Aim of the task
Among the entries below, find the lines with "finger" and copy them.

[Material supplied Boundary: Start]

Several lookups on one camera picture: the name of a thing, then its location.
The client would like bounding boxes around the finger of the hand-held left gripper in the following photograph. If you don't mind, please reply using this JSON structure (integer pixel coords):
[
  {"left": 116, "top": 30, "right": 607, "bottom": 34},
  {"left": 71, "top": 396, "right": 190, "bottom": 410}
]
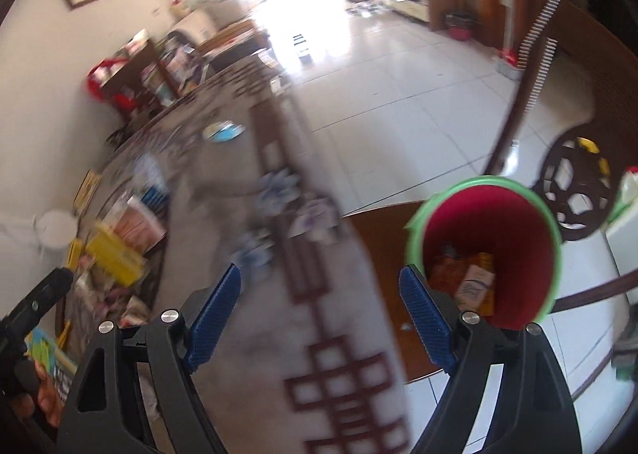
[{"left": 12, "top": 267, "right": 75, "bottom": 322}]

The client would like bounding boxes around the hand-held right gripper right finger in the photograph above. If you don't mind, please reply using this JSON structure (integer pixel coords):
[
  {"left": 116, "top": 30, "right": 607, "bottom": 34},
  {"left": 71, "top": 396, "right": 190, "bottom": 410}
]
[{"left": 399, "top": 265, "right": 584, "bottom": 454}]

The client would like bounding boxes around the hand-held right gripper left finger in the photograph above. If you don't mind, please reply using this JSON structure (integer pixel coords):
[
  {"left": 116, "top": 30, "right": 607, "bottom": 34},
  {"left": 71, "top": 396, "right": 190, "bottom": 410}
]
[{"left": 59, "top": 262, "right": 242, "bottom": 454}]

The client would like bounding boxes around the red bin with green rim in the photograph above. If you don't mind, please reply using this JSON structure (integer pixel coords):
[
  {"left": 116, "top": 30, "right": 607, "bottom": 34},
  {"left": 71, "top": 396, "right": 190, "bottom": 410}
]
[{"left": 404, "top": 176, "right": 565, "bottom": 330}]

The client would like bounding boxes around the blue white wrapper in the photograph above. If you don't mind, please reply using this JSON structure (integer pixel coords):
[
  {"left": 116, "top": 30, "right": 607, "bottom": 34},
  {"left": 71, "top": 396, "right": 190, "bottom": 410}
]
[
  {"left": 230, "top": 232, "right": 275, "bottom": 269},
  {"left": 255, "top": 170, "right": 302, "bottom": 208},
  {"left": 288, "top": 199, "right": 345, "bottom": 243}
]

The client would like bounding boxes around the person's left hand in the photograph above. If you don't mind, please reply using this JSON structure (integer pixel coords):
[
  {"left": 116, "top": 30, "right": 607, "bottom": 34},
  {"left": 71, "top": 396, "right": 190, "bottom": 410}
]
[{"left": 0, "top": 369, "right": 68, "bottom": 440}]

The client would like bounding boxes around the colourful picture book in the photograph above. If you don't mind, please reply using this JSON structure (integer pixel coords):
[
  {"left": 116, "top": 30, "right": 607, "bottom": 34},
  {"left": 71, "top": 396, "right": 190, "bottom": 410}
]
[{"left": 25, "top": 327, "right": 78, "bottom": 405}]

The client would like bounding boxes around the orange snack packet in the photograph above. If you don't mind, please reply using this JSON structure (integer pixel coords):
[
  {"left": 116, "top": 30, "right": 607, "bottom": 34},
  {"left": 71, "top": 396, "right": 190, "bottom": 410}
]
[{"left": 429, "top": 255, "right": 469, "bottom": 300}]

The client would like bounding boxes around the white paper carton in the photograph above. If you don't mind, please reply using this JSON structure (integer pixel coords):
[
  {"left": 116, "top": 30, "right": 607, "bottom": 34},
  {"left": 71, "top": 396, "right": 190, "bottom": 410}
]
[{"left": 456, "top": 265, "right": 496, "bottom": 311}]

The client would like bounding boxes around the white cup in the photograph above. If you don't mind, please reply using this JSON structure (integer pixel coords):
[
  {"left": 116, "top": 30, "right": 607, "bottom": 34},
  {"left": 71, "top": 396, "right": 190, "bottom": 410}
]
[{"left": 37, "top": 211, "right": 77, "bottom": 248}]

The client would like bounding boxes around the carved wooden chair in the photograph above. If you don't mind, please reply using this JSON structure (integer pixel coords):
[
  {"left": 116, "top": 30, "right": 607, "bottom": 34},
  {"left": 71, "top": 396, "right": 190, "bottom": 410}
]
[{"left": 344, "top": 0, "right": 638, "bottom": 385}]

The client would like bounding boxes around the yellow box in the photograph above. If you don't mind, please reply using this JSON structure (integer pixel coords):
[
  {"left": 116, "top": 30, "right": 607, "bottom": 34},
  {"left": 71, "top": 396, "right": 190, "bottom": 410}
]
[{"left": 86, "top": 227, "right": 146, "bottom": 285}]

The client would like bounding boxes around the yellow framed card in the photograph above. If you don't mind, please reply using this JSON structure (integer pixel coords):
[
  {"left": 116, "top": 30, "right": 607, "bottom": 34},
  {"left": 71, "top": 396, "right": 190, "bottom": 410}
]
[{"left": 74, "top": 170, "right": 103, "bottom": 215}]

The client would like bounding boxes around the pink book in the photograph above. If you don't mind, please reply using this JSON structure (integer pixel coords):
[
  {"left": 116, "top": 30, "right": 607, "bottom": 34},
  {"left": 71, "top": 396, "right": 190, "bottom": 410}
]
[{"left": 114, "top": 195, "right": 167, "bottom": 253}]

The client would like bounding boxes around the blue packet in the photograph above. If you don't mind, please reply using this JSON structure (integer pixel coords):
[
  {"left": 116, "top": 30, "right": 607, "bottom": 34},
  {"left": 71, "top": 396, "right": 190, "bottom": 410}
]
[{"left": 140, "top": 182, "right": 170, "bottom": 210}]

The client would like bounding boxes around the blue and white plate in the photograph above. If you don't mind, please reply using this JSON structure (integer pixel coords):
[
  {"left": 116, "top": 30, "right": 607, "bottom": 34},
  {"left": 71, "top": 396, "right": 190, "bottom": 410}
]
[{"left": 202, "top": 120, "right": 246, "bottom": 143}]

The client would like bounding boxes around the red bag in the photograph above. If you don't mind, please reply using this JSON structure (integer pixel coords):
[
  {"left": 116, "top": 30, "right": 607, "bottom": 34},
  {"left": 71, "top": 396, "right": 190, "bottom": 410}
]
[{"left": 87, "top": 57, "right": 135, "bottom": 116}]

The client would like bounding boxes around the green and red packet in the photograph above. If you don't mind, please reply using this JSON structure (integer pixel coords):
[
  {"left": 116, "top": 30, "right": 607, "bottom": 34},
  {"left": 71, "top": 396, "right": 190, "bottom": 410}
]
[{"left": 605, "top": 166, "right": 638, "bottom": 225}]

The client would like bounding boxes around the wooden shelf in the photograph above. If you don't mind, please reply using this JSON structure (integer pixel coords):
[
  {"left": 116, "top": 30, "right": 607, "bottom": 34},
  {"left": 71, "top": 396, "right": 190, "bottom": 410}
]
[{"left": 102, "top": 28, "right": 200, "bottom": 120}]

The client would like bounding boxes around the red dustpan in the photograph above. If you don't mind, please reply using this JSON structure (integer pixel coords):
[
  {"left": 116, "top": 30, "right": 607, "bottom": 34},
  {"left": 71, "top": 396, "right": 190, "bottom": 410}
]
[{"left": 496, "top": 49, "right": 522, "bottom": 81}]

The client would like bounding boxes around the wooden bench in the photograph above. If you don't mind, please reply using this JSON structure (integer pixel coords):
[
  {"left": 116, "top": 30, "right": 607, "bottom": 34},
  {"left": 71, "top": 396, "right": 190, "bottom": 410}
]
[{"left": 199, "top": 18, "right": 272, "bottom": 71}]

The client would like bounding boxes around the small striped stool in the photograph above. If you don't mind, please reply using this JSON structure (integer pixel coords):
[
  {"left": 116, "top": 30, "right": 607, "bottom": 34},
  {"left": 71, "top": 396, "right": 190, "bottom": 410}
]
[{"left": 290, "top": 34, "right": 312, "bottom": 63}]

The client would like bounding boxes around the small red waste bin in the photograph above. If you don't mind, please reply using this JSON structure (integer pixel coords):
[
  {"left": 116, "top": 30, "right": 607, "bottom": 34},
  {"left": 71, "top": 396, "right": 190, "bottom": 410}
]
[{"left": 445, "top": 10, "right": 477, "bottom": 41}]

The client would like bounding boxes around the white appliance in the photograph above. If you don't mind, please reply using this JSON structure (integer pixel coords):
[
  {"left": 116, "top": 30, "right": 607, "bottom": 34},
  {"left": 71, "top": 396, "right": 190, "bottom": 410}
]
[{"left": 169, "top": 8, "right": 217, "bottom": 43}]

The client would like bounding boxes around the white broom handle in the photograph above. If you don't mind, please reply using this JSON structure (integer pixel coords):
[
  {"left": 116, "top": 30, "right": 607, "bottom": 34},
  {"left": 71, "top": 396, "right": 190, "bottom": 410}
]
[{"left": 501, "top": 0, "right": 516, "bottom": 56}]

[Material supplied Boundary: End]

Solution
The client would like bounding boxes around the finger of the hand-held left gripper in the following photograph. If you don't mind, please reply using this JSON structure (integer pixel coords):
The client would like bounding boxes around the hand-held right gripper right finger in the photograph above. If you don't mind, please reply using this JSON structure (integer pixel coords):
The client would like bounding boxes around the hand-held right gripper left finger in the photograph above. If you don't mind, please reply using this JSON structure (integer pixel coords):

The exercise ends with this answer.